Haha love the analysis! Thanks!
@GRUMPY OLD BASTARD Well, at least the name of your channel matches the attitude you have.
@His Masters Voice There are actually a lot of groups that this video targets
1: Hardware Enthusiasts
2: Retro Gamers
3: People looking to upgrade older systems only equipped with PCI slots (me)
Just because this video isn't suited to you doesn't automatically make it a bad video.
I have the Galaxy PCIe variant of the 9500GT. That card did what ever I needed it to do, and went into a glorious retirement when it revealed its limits when running The Sims 3, as did the rest of the system (AMD Athlon 64 X2 and 4 gigs of DDR2 800 clock memory).
Thank you so much.

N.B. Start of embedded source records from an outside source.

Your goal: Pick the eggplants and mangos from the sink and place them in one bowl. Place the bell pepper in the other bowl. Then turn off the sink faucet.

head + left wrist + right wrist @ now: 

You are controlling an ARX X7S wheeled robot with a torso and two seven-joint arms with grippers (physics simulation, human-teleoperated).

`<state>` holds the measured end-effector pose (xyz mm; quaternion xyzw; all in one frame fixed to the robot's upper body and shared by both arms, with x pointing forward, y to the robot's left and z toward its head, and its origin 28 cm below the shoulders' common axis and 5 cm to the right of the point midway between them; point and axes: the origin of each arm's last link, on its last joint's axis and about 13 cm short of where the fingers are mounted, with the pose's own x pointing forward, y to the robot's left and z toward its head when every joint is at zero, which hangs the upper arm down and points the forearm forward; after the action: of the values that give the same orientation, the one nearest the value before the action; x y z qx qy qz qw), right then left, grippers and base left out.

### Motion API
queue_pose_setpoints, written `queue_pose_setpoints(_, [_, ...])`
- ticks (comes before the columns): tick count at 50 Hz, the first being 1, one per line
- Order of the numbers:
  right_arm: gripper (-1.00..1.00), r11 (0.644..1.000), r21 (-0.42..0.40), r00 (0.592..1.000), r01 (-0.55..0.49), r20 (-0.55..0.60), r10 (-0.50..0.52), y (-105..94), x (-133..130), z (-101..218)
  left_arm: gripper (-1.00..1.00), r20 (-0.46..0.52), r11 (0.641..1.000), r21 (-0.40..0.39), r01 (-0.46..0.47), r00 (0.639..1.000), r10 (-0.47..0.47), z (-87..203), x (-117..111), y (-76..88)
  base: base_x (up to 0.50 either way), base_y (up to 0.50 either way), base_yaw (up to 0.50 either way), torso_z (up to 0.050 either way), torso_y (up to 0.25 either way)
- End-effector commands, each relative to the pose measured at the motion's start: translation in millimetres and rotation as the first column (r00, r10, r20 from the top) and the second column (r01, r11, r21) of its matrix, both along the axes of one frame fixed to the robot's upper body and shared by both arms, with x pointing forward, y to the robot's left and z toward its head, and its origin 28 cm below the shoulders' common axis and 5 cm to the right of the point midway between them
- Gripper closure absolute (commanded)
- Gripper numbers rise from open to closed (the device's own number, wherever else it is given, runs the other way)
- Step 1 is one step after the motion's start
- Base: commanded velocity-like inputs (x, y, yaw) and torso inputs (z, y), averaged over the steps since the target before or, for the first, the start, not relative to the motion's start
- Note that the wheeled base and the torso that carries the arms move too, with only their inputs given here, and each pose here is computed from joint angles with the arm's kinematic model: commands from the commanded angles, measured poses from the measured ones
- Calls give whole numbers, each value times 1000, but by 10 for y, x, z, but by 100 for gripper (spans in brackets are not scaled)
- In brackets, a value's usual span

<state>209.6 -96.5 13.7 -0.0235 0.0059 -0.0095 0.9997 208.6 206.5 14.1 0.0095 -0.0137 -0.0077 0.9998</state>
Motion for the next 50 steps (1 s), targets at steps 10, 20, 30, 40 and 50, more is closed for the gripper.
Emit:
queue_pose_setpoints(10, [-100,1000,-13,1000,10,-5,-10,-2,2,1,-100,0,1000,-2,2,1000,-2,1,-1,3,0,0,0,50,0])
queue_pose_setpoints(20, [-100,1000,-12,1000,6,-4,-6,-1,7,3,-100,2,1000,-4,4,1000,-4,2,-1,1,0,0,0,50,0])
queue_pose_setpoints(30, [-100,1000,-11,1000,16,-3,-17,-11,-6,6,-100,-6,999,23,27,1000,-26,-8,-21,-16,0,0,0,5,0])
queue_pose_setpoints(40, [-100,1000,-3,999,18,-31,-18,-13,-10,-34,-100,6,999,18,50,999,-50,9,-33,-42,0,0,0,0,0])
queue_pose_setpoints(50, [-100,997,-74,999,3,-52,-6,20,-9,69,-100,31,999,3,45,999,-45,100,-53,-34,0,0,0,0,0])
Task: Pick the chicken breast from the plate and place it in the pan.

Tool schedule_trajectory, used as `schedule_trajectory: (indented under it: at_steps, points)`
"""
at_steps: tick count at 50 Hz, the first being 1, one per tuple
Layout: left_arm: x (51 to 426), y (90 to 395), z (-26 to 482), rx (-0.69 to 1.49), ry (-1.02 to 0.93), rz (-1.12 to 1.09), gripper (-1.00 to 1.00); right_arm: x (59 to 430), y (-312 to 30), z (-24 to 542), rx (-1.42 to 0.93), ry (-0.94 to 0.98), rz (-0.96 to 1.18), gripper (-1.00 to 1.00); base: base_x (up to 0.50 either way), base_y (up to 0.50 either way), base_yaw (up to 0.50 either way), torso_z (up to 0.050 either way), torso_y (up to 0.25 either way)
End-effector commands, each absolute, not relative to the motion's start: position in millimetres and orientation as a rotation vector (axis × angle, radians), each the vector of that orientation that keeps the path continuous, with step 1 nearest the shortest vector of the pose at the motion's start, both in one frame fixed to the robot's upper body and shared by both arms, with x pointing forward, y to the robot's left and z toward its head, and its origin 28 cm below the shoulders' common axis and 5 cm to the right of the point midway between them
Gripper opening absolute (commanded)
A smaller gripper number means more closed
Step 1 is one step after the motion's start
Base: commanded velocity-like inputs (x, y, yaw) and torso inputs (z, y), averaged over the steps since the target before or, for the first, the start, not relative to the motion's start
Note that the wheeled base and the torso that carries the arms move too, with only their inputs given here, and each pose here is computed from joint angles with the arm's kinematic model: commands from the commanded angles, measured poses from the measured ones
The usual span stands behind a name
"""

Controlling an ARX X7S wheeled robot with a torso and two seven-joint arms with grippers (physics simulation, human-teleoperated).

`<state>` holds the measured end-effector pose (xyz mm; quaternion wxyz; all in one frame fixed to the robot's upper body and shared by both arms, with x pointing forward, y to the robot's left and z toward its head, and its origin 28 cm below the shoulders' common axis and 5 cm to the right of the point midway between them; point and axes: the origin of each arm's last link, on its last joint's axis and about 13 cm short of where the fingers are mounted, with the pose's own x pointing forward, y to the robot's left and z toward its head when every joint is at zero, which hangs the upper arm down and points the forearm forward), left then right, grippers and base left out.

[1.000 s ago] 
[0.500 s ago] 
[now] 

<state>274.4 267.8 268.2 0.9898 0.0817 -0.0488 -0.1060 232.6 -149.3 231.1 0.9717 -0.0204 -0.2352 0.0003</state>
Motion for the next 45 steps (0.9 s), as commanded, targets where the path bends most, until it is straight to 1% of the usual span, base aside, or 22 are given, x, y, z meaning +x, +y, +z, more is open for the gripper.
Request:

You've just saved me so much time.
This is a video I can see being incredibly helpful in a topic that many of us have looked into but can't quite find a solid consensus on all of the cards.
I'm really surprised by some of that 9500GT, the Performance, and the rarity of it are really something special for PCI.
Brilliant Video.
One ISA-only motherboard owner disliked this video.
you mean 3 owners of only PCI-E slots dislikes this video :D
@@intel386DX he means 5 owners of AGP slot only disliked this video :-D
@@Pidalin hehe it is not postible for the mothearbord with AGP to not have a regular PCIs :) :D
@@intel386DX ok Sherlock :-D
@@Pidalin elementary Watson :D
He actually did it the absolute madman
Thanks for the massive amount of testing and time invested in this project!
wow!! tremendous work, what we saw in two minutes of graphics must have taken many days of testing
Yes. Yes it did. Glad you liked it!
Interesting Comparison! I missed the matrox PCI cards and a view towards retro-compatibility like "8Bit palletized textures", working win9x drivers....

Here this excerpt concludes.